Work instruction - Search the material and gather each line with "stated" in it.
"""
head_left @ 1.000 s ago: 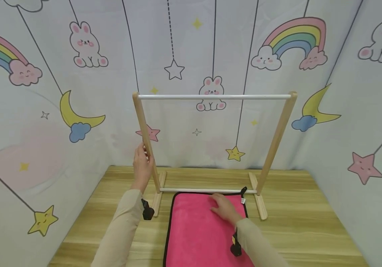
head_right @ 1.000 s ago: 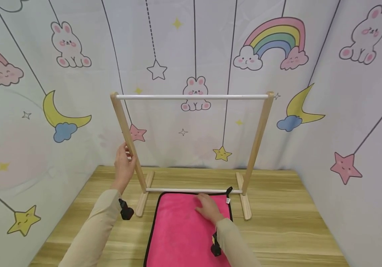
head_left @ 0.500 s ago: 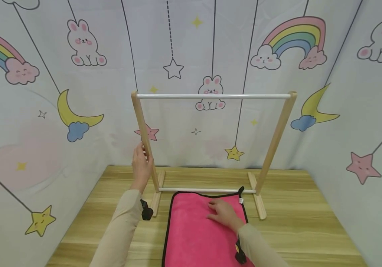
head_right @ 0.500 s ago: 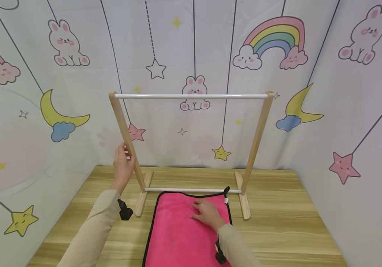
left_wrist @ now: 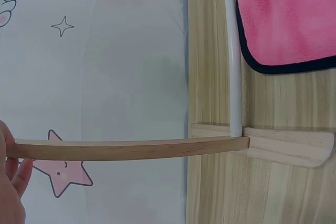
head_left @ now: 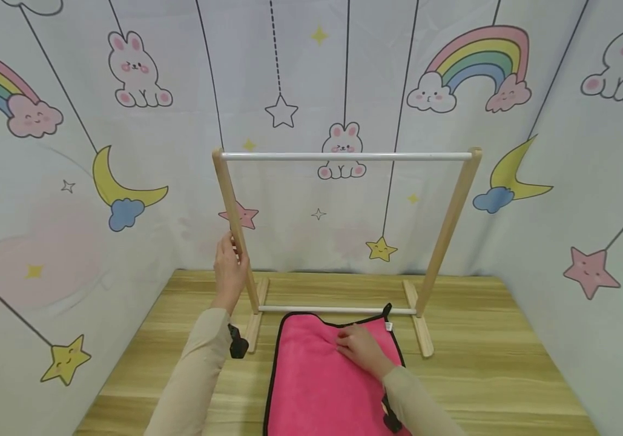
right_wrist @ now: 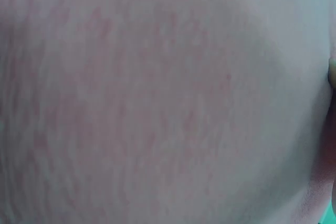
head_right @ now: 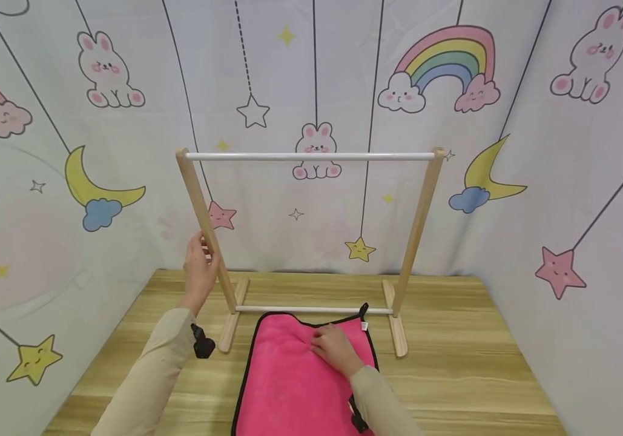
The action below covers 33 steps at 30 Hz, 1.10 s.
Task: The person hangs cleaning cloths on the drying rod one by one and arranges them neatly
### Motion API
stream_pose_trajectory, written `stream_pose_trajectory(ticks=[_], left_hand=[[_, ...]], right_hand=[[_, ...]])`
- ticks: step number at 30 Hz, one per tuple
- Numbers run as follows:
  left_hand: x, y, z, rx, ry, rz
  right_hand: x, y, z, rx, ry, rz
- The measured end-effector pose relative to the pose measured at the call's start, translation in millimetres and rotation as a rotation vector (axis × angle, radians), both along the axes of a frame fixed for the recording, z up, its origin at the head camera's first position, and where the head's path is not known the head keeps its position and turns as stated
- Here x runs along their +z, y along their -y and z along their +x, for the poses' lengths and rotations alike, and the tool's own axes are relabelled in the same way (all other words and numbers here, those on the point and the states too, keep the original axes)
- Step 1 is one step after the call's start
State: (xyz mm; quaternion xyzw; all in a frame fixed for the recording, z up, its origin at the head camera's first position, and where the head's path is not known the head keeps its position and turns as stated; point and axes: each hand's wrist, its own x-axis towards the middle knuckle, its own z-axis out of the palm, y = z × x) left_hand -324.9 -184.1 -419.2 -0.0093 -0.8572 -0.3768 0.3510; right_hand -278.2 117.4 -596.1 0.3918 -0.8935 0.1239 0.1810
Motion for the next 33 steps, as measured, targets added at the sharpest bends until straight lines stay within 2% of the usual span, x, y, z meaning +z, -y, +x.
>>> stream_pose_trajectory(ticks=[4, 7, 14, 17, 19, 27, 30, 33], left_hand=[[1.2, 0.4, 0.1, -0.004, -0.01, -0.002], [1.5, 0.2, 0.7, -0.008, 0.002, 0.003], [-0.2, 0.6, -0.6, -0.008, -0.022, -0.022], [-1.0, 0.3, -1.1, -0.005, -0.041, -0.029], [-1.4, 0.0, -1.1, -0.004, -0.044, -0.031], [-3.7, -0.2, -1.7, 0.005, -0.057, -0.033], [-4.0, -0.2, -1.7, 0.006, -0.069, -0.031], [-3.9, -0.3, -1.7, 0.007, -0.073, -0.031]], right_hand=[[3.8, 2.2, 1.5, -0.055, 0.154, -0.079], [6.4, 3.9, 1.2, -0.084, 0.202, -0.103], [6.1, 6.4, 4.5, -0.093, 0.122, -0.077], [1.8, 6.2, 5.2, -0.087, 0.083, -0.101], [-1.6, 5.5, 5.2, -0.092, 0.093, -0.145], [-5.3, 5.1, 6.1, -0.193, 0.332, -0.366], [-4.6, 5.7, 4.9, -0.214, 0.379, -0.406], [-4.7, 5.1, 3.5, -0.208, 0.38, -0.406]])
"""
Answer box -
- The measured end-effector pose relative to the pose measured at the call's start, translation in millimetres and rotation as a rotation vector (axis × angle, radians), both along the axes of a frame fixed for the recording, z up, its origin at the head camera's first position, and where the head's path is not known the head keeps its position and turns as stated
State: (xyz mm; quaternion xyzw; all in a frame fixed for the recording, z up, its origin at the head camera's first position, and where the head's path is not known the head keeps its position and turns as stated; point and axes: each hand's wrist, its own x-axis towards the middle knuckle, its own z-axis out of the palm, y = z × x) left_hand -324.9 -184.1 -419.2 -0.0093 -0.8572 -0.3768 0.3510; right_hand -278.2 117.4 -596.1 0.3918 -0.8935 0.1239 0.1810

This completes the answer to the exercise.